Aide internationale - L'opposition dénonce le changement de cap

Ottawa — Les partis d'opposition à la Chambre des communes se sont dit «très inquiets» du virage canadien dans le domaine de l'aide internationale. La décision de l'Agence canadienne de développement international (ACDI) de délaisser plusieurs pays d'Afrique très pauvres au profit de certains pays de l'Asie et de l'Amérique du Sud mieux nantis a fait réagir l'opposition.

«Je suis très troublé par la décision de la ministre [Bev Oda], a dit Bob Rae, critique libéral en matière d'affaires étrangères. Cette décision a été prise sans aucune consultation. Il y a beaucoup de pays africains, à la fois francophones et anglophones, qui ont été coupés et ça n'a pas de bon sens.»

Lundi en fin de journée, l'ACDI a annoncé une nouvelle liste de 20 pays qui recevront en priorité l'aide au développement d'Ottawa. Ces pays recevront dorénavant 80 % du montant annuel de

1,5 milliard de dollars consacré à l'aide bilatérale. Les 20 % restants seront répartis entre 40 pays.

Mais la nouvelle liste prioritaire laisse de côté huit pays africains (Malawi, Burkina Faso, Kenya, Zambie, Rwanda, Niger, Cameroun, Bénin) et un pays d'Asie (Cambodge). En revanche, parmi les nouveaux pays financés en priorité par Ottawa, on retrouve le Pakistan, l'Indonésie, la Colombie et le Pérou.

Pour le chef du Bloc québécois, le choix des pays a été dicté par les intérêts économiques du Canada plutôt que par la pauvreté des endroits. Il en veut pour preuve l'apparition du Pérou et de la Colombie, avec qui Ottawa vient de signer des accords de libre-échange.
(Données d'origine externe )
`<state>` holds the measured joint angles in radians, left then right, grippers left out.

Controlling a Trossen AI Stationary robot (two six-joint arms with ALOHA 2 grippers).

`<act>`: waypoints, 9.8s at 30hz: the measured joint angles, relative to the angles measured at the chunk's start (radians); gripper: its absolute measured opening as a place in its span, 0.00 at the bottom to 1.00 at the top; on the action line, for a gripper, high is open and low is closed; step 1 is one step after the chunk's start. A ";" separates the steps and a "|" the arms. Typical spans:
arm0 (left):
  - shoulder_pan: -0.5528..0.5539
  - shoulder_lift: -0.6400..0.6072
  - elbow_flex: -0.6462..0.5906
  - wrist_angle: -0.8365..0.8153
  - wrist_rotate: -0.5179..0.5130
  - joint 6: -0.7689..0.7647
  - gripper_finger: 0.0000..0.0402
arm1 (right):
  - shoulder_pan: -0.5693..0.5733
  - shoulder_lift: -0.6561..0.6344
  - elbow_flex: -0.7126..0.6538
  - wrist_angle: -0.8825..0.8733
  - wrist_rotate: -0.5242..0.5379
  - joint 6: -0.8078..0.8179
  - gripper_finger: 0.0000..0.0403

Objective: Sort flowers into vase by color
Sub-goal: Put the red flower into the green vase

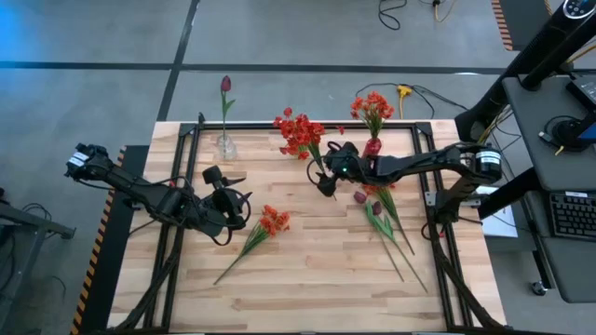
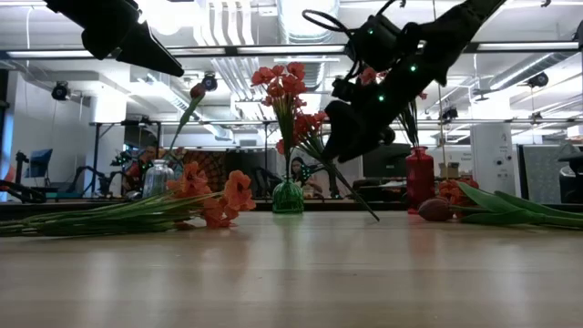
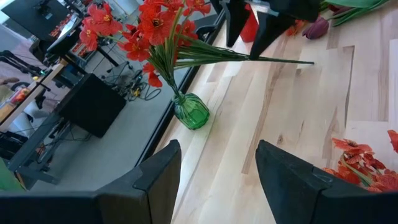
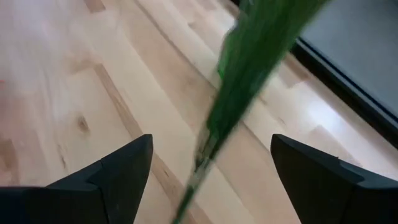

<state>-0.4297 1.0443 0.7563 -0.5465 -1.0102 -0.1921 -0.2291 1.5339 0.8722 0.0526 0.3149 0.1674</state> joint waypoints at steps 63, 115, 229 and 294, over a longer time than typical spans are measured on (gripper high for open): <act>0.000 0.000 0.000 -0.001 0.000 0.001 0.47 | -0.038 -0.181 0.040 0.072 0.080 0.019 0.07; 0.010 0.000 -0.004 0.005 -0.001 0.011 0.47 | -0.097 0.266 -0.097 1.519 0.069 -0.291 0.07; 0.013 0.000 -0.013 0.014 -0.001 0.026 0.47 | -0.219 0.426 0.151 1.305 0.026 -0.151 0.23; 0.013 0.000 -0.013 0.006 -0.001 0.026 0.47 | -0.196 0.200 0.148 0.833 0.026 -0.115 0.66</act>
<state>-0.4168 1.0439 0.7437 -0.5400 -1.0111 -0.1658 -0.4252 1.7344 1.0199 0.8852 0.3412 0.0523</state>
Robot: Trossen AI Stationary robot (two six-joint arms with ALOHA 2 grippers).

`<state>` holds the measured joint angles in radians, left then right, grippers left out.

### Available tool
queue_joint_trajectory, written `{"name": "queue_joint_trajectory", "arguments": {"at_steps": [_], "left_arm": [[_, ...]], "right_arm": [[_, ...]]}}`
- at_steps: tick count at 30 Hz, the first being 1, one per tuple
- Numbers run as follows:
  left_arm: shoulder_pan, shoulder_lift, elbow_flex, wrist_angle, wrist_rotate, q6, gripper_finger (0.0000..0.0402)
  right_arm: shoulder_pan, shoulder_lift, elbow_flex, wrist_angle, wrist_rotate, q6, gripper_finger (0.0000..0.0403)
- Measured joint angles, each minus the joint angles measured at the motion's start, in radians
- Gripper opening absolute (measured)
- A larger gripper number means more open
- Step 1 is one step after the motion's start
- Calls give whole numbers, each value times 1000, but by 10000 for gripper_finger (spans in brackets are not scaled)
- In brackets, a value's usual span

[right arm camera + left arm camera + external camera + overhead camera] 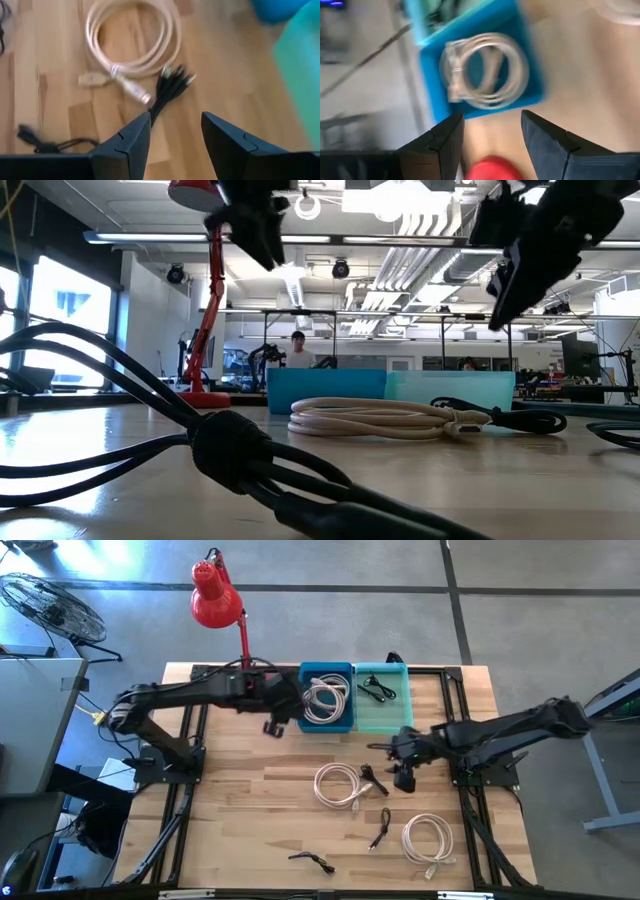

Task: Pick & Place USB Port
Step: Put the black charger cable into the green bin

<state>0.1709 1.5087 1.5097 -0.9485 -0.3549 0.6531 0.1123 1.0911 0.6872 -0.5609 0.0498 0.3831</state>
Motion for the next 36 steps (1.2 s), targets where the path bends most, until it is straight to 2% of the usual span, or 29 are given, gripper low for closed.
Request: {"name": "queue_joint_trajectory", "arguments": {"at_steps": [7,10,13,21,26,30,34,36], "left_arm": [[-88,-44,-1,-175,281,-77,191],[-121,-46,-1,-251,346,-99,191],[-153,-46,-1,-309,340,-136,191],[-241,-46,-1,-320,268,-189,191],[-293,-46,-1,-325,244,-238,191],[-338,-46,-1,-333,205,-273,191],[-377,-46,-1,-336,135,-300,191],[-392,-46,-1,-344,89,-314,191]], "right_arm": [[-1,204,0,17,-109,63,170],[0,282,0,71,-179,89,170],[0,347,0,143,-213,92,170],[-1,495,6,187,-172,136,169],[1,503,7,176,-107,164,164],[2,483,1,168,-63,170,119],[1,482,1,156,-44,149,27],[1,482,1,155,-39,143,19]]}}
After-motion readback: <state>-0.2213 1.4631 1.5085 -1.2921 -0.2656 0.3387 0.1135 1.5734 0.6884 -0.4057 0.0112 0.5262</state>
Le Pakistan, lui, est le voisin influent de l'Afghanistan, où les soldats canadiens se battent.

«L'Afrique est certainement le continent le plus pauvre et voilà qu'on diminue l'aide en enlevant huit pays de cette liste. [...] Quand je pense au Burkina Faso ou au Niger, c'est parmi les pays les plus pauvres au monde. On semble lier essentiellement l'aide internationale au commerce international, puisqu'apparaissent le Pérou et la Colombie», a soutenu Gilles Duceppe.

La ministre de la Coopération internationale, Bev Oda, interrogée en Chambre hier, s'est défendu de laisser tomber l'Afrique. «On va maintenir notre engagement de doubler notre aide à l'Afrique», a-t-elle dit, ajoutant que la nouvelle liste de pays visait à concentrer les efforts du Canada pour avoir un impact maximal. Bev Oda a affirmé qu'il y a aussi «des besoins importants au Pérou et en Colombie».

Au bureau de la ministre, on précise que trois critères ont guidé le choix des pays prioritaires: les besoins du pays, la capacité de mettre en place des programmes efficaces et la cohérence avec la politique étrangère canadienne. La nouvelle approche proactive du gouvernement envers les Amériques a pesé dans la balance, dit-on.

Mais les accords de libre-échange avec la Colombie et le Pérou n'ont pas joué, a soutenu Jean-Luc Benoît, directeur des communications de Bev Oda. «Il n'y a pas de lien commercial à faire là», a-t-il dit.

Le chef du NPD, Jack Layton, aurait souhaité plus de sensibilité envers les pays africains. «Il nous semble que les décisions du gouvernement sont arbitraires. On cherche la logique, mais on ne la trouve pas», a-t-il dit.

Lundi soir, Gerry Barr, président du Conseil canadien pour la coopération internationale, avait dit trouver «franchement inquiétant» le virage d'Ottawa.